*Task to carry out:*
From first line to last, transcribe the listing exactly and skip any image.

*Input data:*
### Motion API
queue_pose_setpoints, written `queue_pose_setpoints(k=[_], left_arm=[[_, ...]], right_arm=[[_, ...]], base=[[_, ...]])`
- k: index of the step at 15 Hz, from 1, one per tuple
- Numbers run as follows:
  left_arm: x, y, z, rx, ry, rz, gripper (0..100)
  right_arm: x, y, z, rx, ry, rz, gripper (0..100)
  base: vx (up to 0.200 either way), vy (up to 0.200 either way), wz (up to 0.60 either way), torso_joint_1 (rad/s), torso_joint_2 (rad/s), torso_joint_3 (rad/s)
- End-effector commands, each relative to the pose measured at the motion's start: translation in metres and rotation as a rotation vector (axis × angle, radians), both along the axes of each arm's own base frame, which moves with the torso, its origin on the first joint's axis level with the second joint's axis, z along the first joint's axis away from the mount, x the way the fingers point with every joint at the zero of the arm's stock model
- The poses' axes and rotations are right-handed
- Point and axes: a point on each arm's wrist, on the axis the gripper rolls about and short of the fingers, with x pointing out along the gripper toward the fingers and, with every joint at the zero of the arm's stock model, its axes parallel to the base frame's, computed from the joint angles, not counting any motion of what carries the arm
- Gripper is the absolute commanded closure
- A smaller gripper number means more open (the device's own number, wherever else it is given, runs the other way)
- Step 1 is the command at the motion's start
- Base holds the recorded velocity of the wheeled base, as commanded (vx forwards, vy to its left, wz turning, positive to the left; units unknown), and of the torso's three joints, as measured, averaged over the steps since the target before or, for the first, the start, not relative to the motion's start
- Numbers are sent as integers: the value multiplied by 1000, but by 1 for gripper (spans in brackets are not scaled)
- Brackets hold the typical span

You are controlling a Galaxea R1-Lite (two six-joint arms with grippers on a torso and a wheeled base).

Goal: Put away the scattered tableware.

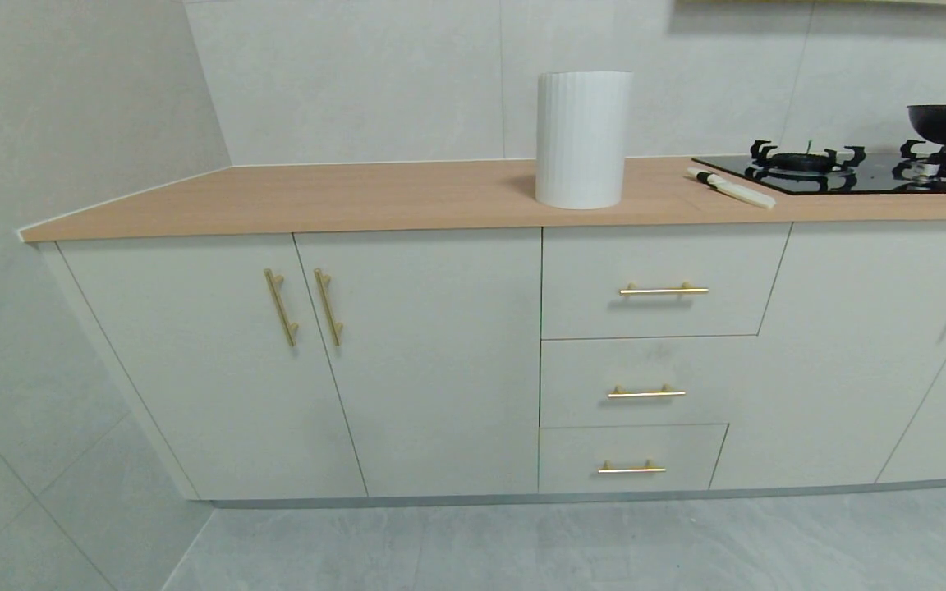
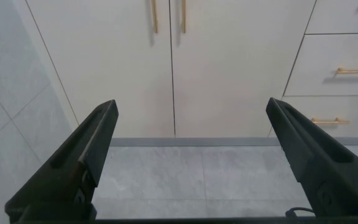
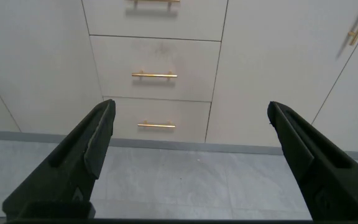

*Answer to the problem:*
### Motion API
queue_pose_setpoints, written `queue_pose_setpoints(k=[_], left_arm=[[_, ...]], right_arm=[[_, ...]], base=[[_, ...]])`
- k: index of the step at 15 Hz, from 1, one per tuple
- Numbers run as follows:
  left_arm: x, y, z, rx, ry, rz, gripper (0..100)
  right_arm: x, y, z, rx, ry, rz, gripper (0..100)
  base: vx (up to 0.200 either way), vy (up to 0.200 either way), wz (up to 0.60 either way), torso_joint_1 (rad/s), torso_joint_2 (rad/s), torso_joint_3 (rad/s)
- End-effector commands, each relative to the pose measured at the motion's start: translation in metres and rotation as a rotation vector (axis × angle, radians), both along the axes of each arm's own base frame, which moves with the torso, its origin on the first joint's axis level with the second joint's axis, z along the first joint's axis away from the mount, x the way the fingers point with every joint at the zero of the arm's stock model
- The poses' axes and rotations are right-handed
- Point and axes: a point on each arm's wrist, on the axis the gripper rolls about and short of the fingers, with x pointing out along the gripper toward the fingers and, with every joint at the zero of the arm's stock model, its axes parallel to the base frame's, computed from the joint angles, not counting any motion of what carries the arm
- Gripper is the absolute commanded closure
- A smaller gripper number means more open (the device's own number, wherever else it is given, runs the other way)
- Step 1 is the command at the motion's start
- Base holds the recorded velocity of the wheeled base, as commanded (vx forwards, vy to its left, wz turning, positive to the left; units unknown), and of the torso's three joints, as measured, averaged over the steps since the target before or, for the first, the start, not relative to the motion's start
- Numbers are sent as integers: the value multiplied by 1000, but by 1 for gripper (spans in brackets are not scaled)
- Brackets hold the typical span

You are controlling a Galaxea R1-Lite (two six-joint arms with grippers on a torso and a wheeled base).

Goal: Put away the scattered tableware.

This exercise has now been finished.